▶ **Try it**
Scan the records for lines holding "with". Say how many there are and give nothing else.

▶ **Given entries**
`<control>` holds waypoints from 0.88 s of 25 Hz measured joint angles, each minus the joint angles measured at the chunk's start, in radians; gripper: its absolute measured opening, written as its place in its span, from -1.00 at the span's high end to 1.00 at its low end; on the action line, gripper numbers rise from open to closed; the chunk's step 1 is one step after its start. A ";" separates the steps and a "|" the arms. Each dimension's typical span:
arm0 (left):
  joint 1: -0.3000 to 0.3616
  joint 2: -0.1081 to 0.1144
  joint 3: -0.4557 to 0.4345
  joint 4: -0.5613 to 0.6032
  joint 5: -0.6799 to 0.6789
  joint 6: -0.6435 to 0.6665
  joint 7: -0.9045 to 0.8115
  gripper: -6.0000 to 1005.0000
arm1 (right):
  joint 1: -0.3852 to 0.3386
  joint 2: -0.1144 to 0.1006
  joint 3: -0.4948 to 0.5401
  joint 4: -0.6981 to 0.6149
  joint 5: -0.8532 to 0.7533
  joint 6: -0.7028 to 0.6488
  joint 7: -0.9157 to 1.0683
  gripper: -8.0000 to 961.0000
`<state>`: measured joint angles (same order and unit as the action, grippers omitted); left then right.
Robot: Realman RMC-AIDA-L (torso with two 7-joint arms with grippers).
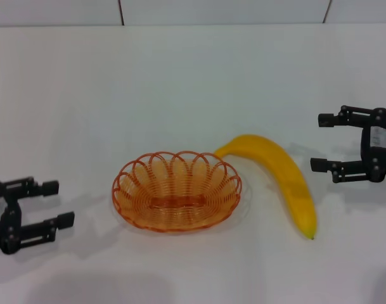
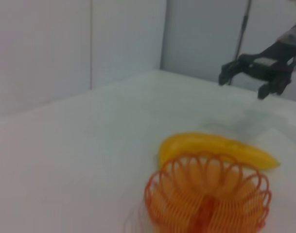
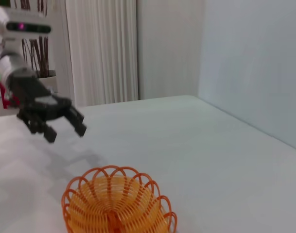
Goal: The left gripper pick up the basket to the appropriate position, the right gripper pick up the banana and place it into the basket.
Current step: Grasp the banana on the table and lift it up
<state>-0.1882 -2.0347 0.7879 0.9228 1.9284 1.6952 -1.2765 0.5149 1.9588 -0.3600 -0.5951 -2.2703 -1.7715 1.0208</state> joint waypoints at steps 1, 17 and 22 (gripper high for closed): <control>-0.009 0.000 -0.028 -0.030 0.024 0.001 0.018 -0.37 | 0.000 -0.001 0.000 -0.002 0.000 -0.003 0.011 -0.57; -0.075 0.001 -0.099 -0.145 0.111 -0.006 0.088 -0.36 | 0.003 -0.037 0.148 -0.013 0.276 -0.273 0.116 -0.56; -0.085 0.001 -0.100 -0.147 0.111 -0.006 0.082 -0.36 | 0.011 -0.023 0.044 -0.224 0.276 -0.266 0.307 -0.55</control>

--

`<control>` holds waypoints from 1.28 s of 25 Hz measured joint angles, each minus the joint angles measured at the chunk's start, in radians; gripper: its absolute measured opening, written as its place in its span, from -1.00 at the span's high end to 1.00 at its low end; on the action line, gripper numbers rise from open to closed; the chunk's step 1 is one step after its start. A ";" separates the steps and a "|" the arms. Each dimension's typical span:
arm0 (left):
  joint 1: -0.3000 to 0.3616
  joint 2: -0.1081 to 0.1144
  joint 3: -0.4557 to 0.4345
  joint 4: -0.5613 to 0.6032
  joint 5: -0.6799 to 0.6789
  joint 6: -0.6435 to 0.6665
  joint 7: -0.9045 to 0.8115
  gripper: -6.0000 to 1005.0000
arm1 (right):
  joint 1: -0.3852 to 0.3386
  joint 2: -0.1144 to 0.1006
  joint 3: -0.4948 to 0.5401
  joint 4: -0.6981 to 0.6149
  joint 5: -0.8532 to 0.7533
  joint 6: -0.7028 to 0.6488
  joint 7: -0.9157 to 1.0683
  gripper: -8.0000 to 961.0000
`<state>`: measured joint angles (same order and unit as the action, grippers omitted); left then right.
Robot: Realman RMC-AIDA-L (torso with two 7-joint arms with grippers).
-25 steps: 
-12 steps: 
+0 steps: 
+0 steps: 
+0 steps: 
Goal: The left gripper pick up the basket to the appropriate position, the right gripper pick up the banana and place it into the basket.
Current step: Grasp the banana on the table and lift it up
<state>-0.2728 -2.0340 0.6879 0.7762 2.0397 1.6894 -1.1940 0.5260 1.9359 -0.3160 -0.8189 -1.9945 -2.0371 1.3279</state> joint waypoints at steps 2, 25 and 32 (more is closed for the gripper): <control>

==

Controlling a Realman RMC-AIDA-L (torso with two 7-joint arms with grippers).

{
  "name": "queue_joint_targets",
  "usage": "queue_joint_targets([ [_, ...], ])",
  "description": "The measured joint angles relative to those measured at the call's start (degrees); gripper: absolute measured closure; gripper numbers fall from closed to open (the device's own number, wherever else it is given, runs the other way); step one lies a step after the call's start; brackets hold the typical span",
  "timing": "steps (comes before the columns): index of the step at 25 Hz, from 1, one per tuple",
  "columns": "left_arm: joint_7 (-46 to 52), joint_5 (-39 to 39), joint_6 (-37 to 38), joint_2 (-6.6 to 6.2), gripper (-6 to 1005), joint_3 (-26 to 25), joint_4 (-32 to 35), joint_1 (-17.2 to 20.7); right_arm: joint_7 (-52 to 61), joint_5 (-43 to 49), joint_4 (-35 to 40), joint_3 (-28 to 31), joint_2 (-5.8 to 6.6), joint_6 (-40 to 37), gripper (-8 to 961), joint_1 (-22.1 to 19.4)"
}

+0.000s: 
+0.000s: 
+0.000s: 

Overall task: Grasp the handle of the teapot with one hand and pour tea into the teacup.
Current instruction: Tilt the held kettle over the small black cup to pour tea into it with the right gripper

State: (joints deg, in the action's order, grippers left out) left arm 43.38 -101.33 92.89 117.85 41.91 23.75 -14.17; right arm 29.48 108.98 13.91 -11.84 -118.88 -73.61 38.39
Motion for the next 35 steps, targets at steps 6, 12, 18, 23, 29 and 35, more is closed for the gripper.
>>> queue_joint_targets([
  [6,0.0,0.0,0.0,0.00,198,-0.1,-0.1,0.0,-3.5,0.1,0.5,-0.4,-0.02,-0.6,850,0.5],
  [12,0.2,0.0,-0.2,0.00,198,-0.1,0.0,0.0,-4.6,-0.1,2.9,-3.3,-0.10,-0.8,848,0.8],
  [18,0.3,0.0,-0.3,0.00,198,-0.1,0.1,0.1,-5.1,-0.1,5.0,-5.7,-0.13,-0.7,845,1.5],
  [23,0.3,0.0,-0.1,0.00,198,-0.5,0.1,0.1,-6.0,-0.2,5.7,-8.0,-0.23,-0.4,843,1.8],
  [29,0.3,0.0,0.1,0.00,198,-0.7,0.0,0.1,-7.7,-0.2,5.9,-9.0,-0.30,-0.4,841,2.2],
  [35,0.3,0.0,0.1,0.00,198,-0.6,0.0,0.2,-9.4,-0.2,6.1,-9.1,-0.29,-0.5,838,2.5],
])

▶ **Written response**
5